Last week, 31 March, the US Supreme Court heard oral argument on the question whether Alice Corporation can patent its software system for a method of payment: Alice Corporation Pty. Ltd. v. CLS Bank International, Supreme Court Docket No 13-298 (2014).
Several patents and claims are in issue, all relating to a computerized trading platform used for conducting financial transactions in which a third party settles obligations between a first and a second party so as to eliminate “counterparty” or “settlement” risk. What might be considered an “escrow” arrangement using computers.
The question presented:
Whether claims to computer-implemented inventions-including claims to systems and machines, processes, and items of manufacture-are directed to patent-eligible subject matter within the meaning of 35 U.S.C. § 101 as interpreted by this Court?
The issue is whether what Alice Corporation is claiming is even patent-eligible subject matter (let alone new or inventive).
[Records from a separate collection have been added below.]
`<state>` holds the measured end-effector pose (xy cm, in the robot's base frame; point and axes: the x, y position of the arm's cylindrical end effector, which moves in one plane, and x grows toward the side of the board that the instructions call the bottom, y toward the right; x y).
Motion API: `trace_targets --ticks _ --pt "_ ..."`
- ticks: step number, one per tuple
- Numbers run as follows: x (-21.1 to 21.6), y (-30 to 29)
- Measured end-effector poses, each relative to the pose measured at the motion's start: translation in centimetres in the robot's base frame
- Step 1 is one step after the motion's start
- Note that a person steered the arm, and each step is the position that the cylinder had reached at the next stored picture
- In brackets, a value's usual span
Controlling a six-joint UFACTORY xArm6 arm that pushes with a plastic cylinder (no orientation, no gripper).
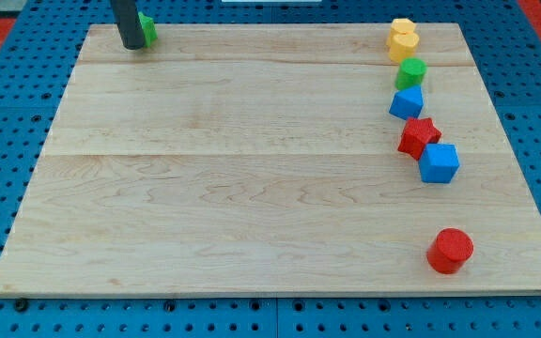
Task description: Move the arm towards the left side of the yellow hexagon
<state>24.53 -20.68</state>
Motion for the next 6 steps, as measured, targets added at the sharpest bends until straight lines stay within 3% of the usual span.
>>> trace_targets --ticks 1,2,5,6 --pt "2.1 -0.3" --pt "1.6 9.9" --pt "-5.2 22.8" --pt "-5.2 26.2"
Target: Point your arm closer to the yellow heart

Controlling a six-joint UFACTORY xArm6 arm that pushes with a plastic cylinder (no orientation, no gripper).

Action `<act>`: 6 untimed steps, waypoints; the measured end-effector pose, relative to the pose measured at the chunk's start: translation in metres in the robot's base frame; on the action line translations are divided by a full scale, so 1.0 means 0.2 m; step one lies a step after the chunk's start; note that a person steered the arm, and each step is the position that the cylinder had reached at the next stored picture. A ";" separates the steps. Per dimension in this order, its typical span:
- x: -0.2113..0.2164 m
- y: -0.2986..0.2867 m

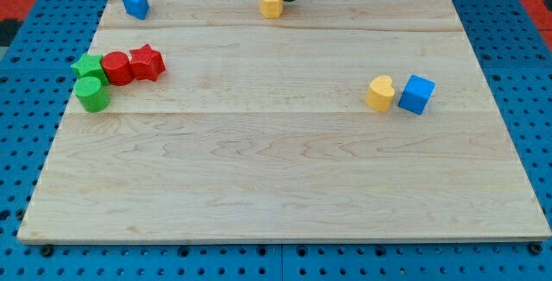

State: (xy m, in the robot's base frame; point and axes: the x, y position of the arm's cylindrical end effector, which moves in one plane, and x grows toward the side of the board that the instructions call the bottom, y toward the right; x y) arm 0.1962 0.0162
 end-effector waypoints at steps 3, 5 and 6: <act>0.18 0.11; 0.87 -0.28; 1.35 -0.08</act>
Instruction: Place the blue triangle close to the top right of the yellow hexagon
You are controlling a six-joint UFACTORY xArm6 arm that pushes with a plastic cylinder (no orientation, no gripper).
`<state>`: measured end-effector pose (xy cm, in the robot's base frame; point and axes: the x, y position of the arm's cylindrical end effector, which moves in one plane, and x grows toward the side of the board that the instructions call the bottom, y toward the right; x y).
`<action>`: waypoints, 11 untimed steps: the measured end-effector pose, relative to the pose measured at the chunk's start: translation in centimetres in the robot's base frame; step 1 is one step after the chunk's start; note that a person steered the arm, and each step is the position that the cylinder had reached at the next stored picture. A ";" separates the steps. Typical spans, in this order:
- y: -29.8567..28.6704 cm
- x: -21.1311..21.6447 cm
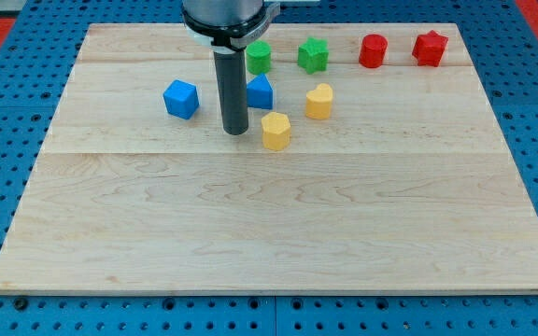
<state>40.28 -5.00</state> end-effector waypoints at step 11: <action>4.7 -6.6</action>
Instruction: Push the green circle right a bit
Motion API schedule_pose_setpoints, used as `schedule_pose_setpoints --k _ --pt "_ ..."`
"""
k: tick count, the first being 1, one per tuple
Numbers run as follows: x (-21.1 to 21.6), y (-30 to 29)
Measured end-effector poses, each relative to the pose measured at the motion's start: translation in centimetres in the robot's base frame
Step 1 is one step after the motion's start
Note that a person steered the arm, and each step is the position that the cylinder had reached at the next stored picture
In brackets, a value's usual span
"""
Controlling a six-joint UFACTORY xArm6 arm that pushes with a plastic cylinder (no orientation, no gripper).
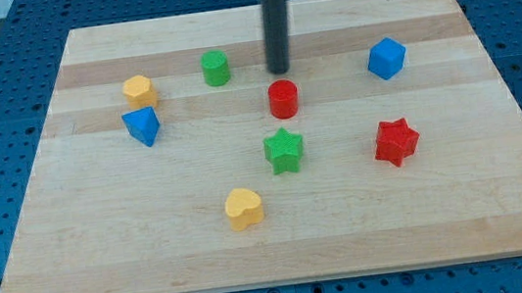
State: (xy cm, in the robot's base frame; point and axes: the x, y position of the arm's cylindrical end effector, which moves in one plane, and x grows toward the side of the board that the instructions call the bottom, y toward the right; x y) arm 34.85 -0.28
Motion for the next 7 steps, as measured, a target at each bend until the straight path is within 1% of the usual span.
schedule_pose_setpoints --k 1,2,3,4,5,7 --pt "0.4 -0.4" --pt "0.4 -2.1" --pt "0.4 -2.1" --pt "1.2 -4.1" --pt "1.3 -4.8" --pt "1.2 -8.1"
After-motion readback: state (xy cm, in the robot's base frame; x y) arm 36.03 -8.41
In Australia, the corresponding question is whether what is claimed is “a manner of manufacture“.
In 1997, the US Federal Circuit substantially expanded what could be patented in its State Street ruling allowing the patenting of business methods. In the decision under appeal, however, the 10 judges of the Federal Circuit famously came up with 7 different conflicting opinions to deny Alice Corporation’s patent. The Supreme Court was forced to intervene to try to introduce some certainty. A decision is expected in June.
You can read the transcript of the oral arguments here. Some extracts here. You can also find the parties’ more detailed, written arguments and those of the many amici via the links here. Wired UK has an good overview here.
In Australia, the State Street decision had proved influential both in the Courts and in Government reviews. However, the Federal Court recently reached what were arguably conflicting decisions too. We await the Full Federal Court’s ruling in the Research Affiliates appeal and RPL Central.